(Data entries)
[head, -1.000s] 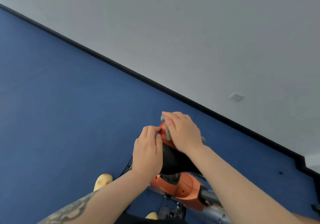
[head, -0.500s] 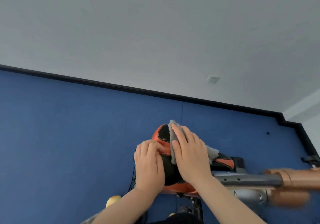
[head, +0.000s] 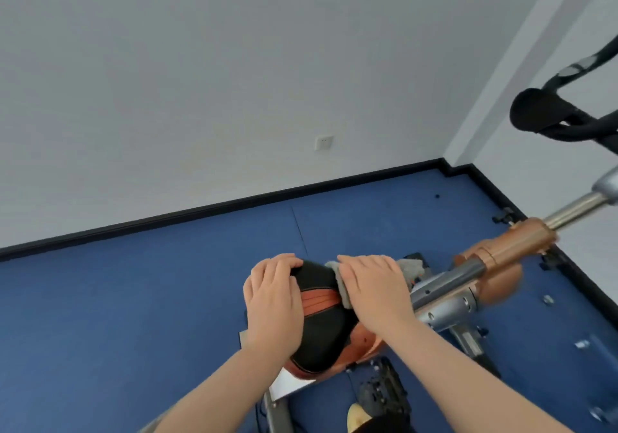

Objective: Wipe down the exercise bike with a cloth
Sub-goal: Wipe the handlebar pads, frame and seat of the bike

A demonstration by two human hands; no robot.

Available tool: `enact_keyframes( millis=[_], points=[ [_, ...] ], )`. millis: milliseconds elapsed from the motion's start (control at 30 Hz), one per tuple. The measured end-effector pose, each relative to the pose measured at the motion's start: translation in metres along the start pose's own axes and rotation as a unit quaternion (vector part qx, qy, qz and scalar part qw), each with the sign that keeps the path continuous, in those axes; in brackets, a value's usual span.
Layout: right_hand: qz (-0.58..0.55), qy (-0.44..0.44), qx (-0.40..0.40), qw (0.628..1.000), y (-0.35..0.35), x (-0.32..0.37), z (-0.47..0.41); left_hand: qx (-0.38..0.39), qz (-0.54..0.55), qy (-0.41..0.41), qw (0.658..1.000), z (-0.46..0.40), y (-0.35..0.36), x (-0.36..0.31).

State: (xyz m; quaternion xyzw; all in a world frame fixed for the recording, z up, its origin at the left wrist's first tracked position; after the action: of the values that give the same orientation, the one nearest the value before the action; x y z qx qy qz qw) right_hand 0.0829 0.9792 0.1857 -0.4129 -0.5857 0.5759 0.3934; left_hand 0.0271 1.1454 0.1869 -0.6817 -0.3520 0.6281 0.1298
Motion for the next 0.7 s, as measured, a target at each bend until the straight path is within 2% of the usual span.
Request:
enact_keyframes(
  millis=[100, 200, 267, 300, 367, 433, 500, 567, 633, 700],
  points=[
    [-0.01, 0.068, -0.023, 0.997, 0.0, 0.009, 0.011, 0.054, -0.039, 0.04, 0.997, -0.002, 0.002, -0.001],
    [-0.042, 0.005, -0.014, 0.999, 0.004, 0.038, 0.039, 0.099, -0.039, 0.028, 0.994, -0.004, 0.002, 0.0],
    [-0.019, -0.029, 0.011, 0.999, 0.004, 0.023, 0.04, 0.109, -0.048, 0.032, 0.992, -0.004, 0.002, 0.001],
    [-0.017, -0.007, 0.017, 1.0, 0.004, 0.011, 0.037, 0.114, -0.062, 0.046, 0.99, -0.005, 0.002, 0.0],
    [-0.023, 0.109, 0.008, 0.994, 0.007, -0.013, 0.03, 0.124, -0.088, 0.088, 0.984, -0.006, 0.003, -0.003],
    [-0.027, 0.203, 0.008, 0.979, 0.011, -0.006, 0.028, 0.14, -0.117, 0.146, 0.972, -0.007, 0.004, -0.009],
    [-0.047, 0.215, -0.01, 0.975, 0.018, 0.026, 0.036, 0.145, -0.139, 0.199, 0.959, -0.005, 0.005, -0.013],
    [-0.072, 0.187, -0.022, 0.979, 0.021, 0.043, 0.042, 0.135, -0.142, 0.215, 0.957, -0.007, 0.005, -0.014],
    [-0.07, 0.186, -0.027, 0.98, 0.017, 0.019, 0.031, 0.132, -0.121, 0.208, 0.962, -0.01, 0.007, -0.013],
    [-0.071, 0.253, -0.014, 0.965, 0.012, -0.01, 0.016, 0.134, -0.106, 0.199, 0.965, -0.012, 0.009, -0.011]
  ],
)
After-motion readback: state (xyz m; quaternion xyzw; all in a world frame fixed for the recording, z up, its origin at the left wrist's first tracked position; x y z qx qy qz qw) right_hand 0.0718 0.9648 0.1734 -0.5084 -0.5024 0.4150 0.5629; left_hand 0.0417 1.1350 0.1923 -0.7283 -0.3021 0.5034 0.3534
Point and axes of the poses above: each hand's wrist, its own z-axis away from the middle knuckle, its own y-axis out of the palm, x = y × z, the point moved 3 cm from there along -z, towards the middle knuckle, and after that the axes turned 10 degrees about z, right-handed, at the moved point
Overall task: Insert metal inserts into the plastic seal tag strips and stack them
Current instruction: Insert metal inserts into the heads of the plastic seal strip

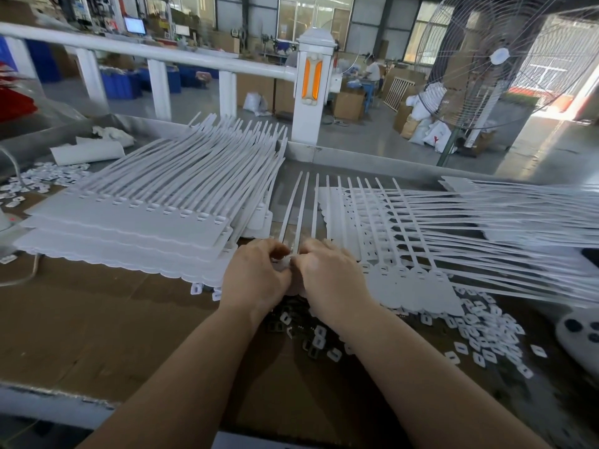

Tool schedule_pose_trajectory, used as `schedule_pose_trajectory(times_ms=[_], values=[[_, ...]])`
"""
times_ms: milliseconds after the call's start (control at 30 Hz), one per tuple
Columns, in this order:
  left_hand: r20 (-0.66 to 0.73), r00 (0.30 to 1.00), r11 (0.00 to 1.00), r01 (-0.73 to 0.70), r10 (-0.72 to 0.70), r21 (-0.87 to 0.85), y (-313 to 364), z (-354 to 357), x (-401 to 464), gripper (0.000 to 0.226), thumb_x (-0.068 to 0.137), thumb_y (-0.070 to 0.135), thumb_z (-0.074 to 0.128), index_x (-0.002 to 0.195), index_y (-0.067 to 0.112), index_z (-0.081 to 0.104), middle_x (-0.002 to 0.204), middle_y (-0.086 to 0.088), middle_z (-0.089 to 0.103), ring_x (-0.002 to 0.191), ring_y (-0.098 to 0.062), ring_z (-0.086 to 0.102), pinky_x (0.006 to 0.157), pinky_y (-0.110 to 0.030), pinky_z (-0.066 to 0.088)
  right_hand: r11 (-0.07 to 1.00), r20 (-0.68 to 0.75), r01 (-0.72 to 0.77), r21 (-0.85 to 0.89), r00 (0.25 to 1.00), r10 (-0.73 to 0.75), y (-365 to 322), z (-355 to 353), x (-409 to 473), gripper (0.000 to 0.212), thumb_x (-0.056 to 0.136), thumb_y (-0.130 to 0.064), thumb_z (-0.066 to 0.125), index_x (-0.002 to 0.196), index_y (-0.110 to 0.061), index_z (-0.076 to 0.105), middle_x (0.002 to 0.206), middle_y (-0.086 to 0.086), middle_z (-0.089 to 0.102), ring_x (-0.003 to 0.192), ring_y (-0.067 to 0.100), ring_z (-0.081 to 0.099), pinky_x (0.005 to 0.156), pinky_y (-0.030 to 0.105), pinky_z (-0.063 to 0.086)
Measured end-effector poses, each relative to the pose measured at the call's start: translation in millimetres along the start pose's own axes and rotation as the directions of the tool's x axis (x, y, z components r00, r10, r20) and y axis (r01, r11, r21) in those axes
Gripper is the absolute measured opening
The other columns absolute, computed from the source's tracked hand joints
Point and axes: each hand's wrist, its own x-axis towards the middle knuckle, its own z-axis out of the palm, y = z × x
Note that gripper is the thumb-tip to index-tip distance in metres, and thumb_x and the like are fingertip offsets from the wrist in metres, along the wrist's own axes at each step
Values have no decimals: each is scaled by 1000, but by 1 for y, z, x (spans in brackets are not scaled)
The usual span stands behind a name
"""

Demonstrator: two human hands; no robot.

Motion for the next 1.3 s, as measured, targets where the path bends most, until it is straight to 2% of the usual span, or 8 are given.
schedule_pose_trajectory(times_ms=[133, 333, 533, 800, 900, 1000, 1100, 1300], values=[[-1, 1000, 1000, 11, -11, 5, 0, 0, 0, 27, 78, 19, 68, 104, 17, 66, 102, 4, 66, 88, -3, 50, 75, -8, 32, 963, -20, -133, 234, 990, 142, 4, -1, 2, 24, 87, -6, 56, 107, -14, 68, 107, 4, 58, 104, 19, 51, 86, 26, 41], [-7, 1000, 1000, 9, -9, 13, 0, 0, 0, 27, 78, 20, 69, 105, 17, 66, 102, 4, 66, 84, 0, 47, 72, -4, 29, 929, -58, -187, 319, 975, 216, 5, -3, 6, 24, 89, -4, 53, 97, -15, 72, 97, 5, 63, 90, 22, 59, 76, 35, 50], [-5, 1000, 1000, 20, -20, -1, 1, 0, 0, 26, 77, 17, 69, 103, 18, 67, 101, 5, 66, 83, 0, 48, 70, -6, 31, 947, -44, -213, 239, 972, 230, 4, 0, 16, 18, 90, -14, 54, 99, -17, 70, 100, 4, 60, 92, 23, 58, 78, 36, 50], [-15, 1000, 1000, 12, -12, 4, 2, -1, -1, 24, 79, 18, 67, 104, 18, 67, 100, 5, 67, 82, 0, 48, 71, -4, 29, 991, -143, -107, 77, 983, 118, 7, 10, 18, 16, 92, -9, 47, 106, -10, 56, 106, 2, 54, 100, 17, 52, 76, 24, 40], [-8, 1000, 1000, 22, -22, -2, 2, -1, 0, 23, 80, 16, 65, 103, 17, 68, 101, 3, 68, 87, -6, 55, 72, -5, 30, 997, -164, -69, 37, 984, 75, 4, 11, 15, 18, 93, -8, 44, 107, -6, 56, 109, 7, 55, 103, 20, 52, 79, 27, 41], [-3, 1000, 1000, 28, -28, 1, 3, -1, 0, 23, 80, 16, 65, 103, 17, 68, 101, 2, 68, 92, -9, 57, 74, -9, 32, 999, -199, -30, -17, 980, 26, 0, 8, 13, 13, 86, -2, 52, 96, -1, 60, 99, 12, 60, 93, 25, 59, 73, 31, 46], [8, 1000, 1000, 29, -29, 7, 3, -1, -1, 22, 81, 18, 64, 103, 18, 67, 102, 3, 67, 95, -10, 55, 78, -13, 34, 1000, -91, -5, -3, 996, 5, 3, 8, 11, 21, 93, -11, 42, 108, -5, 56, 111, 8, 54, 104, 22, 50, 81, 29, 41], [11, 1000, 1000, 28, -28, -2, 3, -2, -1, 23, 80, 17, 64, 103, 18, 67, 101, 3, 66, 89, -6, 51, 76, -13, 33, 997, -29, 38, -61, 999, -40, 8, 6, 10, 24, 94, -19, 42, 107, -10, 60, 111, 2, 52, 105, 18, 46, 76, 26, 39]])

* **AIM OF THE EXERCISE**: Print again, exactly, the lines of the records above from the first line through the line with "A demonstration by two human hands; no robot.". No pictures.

* **ANSWER BOX**:
[head, -1.000s] 
[head, -0.500s] 
[head, +0.000s] 

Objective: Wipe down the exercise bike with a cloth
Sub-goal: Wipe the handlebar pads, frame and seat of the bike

A demonstration by two human hands; no robot.

Nothing further is required for this answer.